Work instruction
Only the lines from the start of the material through the line containing "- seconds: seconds" are to be extracted, exactly as they appear.
[[ Working data, beginning ]]
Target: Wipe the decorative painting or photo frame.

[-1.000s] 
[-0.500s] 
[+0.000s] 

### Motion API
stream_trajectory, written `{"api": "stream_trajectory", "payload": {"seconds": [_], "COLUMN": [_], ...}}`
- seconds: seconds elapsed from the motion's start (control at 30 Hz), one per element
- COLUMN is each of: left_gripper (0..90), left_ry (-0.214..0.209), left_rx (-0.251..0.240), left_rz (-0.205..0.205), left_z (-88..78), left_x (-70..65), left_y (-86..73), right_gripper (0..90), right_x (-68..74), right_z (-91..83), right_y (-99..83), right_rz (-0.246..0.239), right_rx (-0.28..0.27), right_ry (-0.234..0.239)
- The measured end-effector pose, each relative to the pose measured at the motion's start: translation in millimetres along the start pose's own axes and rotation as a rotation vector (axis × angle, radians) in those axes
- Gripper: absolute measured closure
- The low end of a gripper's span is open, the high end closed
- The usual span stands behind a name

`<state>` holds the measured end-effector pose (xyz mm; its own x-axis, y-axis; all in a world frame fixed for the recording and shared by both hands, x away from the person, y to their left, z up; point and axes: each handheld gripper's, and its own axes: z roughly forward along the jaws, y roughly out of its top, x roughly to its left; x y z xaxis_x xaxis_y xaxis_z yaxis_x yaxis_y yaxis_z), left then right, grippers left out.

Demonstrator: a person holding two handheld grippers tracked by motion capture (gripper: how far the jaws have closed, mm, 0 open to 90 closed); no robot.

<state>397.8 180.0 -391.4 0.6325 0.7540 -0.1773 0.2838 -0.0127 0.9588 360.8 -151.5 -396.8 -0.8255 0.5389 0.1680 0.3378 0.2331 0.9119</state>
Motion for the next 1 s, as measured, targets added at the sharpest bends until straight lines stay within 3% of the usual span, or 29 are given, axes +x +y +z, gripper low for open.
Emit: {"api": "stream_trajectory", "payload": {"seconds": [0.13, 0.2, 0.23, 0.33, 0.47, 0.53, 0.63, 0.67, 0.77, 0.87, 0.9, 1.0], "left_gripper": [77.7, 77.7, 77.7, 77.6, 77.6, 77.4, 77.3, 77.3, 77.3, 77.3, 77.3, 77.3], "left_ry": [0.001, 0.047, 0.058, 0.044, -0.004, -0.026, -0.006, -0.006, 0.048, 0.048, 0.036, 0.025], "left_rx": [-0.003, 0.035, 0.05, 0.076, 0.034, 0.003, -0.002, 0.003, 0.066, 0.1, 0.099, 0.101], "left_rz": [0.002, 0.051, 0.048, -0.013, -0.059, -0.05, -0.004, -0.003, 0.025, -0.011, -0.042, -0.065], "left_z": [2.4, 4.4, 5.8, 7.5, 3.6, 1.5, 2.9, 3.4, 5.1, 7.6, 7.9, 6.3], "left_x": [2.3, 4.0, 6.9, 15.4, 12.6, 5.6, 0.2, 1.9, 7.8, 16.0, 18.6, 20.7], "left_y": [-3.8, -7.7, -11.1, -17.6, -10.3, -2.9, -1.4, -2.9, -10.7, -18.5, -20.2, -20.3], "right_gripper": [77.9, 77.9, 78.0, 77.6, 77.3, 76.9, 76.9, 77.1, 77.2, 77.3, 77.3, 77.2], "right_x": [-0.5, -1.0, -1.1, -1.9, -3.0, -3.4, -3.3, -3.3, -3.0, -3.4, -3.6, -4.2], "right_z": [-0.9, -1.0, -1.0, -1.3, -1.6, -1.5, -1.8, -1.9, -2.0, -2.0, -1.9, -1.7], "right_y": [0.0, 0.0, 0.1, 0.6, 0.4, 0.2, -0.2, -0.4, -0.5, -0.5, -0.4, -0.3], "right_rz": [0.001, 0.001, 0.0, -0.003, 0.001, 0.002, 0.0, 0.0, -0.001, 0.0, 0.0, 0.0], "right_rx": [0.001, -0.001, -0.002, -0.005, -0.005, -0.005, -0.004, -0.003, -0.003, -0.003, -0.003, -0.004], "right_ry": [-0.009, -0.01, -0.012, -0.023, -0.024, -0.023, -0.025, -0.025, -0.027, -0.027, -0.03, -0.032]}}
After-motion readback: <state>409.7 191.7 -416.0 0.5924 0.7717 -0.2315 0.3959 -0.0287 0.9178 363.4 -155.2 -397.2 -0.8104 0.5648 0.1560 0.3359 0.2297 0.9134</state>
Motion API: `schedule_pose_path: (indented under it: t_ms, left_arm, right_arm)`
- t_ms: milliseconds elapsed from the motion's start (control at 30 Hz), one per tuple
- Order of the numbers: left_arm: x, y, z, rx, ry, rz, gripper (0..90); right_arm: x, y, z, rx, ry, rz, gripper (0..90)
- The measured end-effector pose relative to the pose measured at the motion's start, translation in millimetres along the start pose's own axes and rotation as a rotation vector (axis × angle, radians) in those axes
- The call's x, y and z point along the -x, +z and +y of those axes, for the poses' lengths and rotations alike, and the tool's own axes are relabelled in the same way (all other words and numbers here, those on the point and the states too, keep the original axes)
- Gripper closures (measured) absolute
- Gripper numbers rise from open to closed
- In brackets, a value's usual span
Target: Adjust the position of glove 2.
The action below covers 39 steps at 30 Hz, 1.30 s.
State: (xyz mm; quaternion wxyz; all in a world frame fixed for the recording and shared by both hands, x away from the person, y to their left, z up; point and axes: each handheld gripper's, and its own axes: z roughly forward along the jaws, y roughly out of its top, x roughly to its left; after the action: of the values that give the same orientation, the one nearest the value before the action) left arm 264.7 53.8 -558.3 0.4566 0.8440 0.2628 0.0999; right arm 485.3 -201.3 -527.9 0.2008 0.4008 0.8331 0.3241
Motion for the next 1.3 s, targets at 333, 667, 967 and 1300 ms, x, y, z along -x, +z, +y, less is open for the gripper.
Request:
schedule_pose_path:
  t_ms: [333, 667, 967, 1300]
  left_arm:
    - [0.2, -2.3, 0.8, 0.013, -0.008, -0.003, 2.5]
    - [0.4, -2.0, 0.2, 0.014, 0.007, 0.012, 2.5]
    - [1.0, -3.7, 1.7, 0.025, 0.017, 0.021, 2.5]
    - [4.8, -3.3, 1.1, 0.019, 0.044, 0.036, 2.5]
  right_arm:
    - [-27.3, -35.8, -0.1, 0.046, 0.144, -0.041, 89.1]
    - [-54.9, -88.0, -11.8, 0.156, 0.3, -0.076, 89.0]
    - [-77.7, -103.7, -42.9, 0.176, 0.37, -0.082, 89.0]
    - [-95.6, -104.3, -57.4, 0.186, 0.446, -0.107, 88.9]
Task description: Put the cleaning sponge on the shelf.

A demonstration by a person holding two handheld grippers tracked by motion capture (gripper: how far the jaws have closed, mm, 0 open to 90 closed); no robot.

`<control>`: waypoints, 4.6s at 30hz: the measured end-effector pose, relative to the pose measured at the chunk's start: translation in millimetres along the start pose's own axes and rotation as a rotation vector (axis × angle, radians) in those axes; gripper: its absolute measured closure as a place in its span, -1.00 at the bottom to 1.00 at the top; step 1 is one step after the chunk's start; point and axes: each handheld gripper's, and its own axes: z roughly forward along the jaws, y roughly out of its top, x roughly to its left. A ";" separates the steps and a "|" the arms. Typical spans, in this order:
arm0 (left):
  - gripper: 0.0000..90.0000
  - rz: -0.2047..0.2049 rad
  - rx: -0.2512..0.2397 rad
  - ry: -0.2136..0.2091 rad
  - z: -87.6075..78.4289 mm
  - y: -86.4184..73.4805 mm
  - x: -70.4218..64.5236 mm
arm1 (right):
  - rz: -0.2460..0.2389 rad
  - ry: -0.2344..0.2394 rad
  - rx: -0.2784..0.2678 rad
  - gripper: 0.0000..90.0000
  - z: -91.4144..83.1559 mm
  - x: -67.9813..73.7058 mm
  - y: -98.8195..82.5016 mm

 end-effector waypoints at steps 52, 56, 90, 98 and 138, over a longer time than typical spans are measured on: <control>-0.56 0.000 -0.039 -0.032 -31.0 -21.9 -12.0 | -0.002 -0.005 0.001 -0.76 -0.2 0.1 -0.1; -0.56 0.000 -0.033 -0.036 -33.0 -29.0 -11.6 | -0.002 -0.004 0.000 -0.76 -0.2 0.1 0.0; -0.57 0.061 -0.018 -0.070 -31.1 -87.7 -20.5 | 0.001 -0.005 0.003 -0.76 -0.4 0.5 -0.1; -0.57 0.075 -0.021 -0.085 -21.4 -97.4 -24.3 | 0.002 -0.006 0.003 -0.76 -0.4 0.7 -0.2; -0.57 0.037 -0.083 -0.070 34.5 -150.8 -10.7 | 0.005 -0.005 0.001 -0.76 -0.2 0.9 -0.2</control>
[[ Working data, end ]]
Problem solution
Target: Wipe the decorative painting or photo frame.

[-1.000s] 
[-0.500s] 
[+0.000s] 

### Motion API
stream_trajectory, written `{"api": "stream_trajectory", "payload": {"seconds": [_], "COLUMN": [_], ...}}`
- seconds: seconds elapsed from the motion's start (control at 30 Hz), one per element

Now the answer is complete.